The idea was to complete that gesture right as the inner circle met the outer one. Finish the gesture too soon, and the pitch arrives higher than intended. Complete it too late, and it goes lower. Really biffing the timing or the gesture leads to a wild pitch. The pitch’s lateral accuracy (left or right) is all handled by the CPU, after judging the overall effectiveness of the player’s input. Your eyes didn’t have to be in two places at once, and there was still room for surprises even if you think you did everything well.

MLB The Show’s version is a major downgrade. The system also messes with timing: When runners are on base, a pitcher moves into his “stretch” delivery, which gives you less time to make the gesture. This is the case in MLB 2K13, too. But because MLB The Show 21 has you draw the pattern immediately, and before the final timing and targeting move, you have less time to perform the longest step in the process.

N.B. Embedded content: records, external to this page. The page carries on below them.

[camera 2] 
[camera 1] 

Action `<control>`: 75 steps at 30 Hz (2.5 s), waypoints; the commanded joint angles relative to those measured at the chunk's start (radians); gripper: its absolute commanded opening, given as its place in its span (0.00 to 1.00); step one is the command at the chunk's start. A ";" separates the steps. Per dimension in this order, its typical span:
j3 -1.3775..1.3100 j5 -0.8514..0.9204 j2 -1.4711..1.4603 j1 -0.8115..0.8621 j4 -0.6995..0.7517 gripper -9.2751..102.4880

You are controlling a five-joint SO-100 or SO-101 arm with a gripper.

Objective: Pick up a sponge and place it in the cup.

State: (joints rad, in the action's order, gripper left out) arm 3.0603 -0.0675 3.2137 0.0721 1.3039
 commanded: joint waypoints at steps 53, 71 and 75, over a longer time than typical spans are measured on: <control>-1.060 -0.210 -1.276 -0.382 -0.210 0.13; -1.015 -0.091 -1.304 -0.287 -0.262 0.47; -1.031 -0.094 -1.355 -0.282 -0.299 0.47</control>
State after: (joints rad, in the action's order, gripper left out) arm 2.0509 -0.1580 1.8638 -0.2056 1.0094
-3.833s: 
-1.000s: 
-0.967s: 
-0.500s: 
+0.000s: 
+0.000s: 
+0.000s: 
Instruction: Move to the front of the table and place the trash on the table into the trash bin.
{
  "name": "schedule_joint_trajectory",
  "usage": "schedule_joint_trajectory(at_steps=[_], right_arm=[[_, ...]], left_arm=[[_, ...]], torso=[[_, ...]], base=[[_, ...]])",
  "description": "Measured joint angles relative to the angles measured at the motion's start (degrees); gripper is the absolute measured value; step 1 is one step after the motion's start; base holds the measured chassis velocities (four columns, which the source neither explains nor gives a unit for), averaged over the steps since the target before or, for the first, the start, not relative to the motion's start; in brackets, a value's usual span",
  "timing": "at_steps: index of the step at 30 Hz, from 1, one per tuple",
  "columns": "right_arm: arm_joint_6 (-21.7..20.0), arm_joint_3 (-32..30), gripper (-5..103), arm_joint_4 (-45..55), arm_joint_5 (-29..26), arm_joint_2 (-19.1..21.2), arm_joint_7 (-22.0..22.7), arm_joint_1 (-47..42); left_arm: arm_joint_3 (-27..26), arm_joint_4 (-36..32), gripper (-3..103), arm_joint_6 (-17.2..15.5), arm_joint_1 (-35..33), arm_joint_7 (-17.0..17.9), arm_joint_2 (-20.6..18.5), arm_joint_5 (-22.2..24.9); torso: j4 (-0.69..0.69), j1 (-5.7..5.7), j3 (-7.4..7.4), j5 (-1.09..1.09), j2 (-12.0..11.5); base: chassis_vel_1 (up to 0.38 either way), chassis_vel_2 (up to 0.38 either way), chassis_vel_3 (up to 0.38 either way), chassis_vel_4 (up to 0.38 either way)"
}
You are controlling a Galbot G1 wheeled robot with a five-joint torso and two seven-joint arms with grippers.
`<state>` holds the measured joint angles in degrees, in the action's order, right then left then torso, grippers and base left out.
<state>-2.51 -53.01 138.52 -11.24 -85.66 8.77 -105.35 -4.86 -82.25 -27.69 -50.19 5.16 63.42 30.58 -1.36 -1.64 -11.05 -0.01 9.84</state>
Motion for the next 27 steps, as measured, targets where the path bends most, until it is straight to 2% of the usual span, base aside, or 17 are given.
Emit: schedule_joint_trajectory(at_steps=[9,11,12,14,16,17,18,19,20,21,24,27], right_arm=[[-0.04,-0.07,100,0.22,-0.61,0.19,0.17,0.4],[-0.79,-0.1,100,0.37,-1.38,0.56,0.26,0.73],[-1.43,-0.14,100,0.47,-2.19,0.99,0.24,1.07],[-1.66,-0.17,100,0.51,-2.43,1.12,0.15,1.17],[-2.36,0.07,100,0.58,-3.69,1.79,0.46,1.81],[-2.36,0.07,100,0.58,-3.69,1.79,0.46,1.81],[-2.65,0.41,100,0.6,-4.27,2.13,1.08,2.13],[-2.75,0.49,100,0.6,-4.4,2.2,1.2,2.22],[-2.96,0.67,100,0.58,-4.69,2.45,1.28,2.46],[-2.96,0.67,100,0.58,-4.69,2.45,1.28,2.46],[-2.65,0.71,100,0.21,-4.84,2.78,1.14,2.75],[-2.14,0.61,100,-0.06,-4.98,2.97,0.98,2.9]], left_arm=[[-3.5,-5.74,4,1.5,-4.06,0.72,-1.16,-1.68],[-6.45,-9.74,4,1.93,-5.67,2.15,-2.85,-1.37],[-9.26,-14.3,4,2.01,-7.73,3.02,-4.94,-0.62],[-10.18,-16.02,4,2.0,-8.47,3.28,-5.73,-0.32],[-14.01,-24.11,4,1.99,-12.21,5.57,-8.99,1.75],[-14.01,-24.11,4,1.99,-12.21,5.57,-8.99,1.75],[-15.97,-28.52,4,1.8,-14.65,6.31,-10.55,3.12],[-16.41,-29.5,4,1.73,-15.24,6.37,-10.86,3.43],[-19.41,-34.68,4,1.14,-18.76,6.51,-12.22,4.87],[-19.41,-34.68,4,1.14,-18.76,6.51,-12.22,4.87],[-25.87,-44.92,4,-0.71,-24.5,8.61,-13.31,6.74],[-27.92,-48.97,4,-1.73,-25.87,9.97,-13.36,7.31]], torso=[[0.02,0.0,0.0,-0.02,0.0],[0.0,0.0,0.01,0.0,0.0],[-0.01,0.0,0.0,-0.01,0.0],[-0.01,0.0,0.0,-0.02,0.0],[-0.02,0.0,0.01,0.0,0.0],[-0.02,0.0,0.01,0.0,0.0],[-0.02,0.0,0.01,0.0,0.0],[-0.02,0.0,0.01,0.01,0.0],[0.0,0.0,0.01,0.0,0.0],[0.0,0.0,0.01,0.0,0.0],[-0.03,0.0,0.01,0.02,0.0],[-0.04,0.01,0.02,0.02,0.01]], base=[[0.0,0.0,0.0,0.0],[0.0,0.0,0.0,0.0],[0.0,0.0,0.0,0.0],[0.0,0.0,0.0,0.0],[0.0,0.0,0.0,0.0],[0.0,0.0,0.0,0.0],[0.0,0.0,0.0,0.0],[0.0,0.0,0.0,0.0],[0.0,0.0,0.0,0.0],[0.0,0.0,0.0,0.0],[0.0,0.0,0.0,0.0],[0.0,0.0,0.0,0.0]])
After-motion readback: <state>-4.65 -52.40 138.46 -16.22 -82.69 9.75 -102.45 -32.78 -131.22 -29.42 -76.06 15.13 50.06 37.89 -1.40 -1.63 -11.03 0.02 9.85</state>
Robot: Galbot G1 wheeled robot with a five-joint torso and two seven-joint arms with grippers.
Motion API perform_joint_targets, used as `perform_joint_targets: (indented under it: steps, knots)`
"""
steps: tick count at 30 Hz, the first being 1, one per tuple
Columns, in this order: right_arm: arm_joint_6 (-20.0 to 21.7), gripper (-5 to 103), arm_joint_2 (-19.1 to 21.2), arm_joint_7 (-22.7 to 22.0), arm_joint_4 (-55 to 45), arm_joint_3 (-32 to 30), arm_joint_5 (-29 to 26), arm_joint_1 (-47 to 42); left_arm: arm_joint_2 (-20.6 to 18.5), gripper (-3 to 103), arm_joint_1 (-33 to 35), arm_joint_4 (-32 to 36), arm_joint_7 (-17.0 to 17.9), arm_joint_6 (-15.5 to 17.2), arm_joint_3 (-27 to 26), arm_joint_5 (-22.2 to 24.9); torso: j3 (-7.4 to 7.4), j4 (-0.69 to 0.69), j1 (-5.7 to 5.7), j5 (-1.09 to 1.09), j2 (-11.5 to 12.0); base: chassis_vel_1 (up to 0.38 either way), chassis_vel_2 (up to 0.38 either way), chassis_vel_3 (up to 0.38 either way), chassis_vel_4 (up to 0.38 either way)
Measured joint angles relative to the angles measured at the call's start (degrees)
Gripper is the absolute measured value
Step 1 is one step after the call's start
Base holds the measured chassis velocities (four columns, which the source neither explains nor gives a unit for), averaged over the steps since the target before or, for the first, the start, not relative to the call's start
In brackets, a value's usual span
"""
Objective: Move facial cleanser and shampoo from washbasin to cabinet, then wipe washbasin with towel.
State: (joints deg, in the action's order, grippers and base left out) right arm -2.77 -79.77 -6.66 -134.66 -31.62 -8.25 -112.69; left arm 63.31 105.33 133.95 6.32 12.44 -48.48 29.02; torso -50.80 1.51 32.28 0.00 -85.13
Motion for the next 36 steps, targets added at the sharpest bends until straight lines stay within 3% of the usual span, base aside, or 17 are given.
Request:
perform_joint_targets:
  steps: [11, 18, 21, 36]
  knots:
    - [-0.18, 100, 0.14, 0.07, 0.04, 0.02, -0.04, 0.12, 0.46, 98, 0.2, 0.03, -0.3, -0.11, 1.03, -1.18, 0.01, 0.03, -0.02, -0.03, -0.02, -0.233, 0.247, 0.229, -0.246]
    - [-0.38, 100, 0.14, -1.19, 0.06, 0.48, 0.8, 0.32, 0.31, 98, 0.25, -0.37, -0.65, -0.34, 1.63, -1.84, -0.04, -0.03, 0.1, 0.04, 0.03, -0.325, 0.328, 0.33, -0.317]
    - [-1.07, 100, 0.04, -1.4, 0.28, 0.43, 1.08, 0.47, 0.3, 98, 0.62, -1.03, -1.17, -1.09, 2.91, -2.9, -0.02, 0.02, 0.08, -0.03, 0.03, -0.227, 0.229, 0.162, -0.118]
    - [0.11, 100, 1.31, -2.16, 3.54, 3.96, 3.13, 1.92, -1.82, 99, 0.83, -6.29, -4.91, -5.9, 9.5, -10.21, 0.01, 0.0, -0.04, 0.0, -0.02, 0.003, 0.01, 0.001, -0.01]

Many relief pitchers (and some starters) pitch exclusively from the stretch. When I realized I had built a Road to the Show player who did exactly that, I quit the game, went back to the player customization menus, and gave him a longer windup. If you really want a generous window, give your guy an old-timer’s delivery, like Walter Johnson’s or Christy Mathewson’s from more than a century ago.

I understand why MLB The Show 21’s makers would try for something like Pinpoint Pitching, now the fourth pitching control option that the developers have introduced. Gesture-based pitching is like driving a sports car with a stick shift: It’s much more fun for enthusiasts, because you’re more involved.

But for now, only a masochist would try Pinpoint Pitching. I get that some players are already very good at it, frequently landing pitches with perfect timing and accuracy. Good for them. There are also people who can 100% “Through the Fire and Flames” in Guitar Hero 3.

The good news is that Sony San Diego always preserves existing controls and options as it introduces new ones. If you have become so skilled at your preferred method that you want a new challenge, I’d still recommend trying one of the three legacy sets, because Pinpoint Pitching is too frustrating, with multiple steps to follow, and multiple reminders saying you’re doing it all wrong.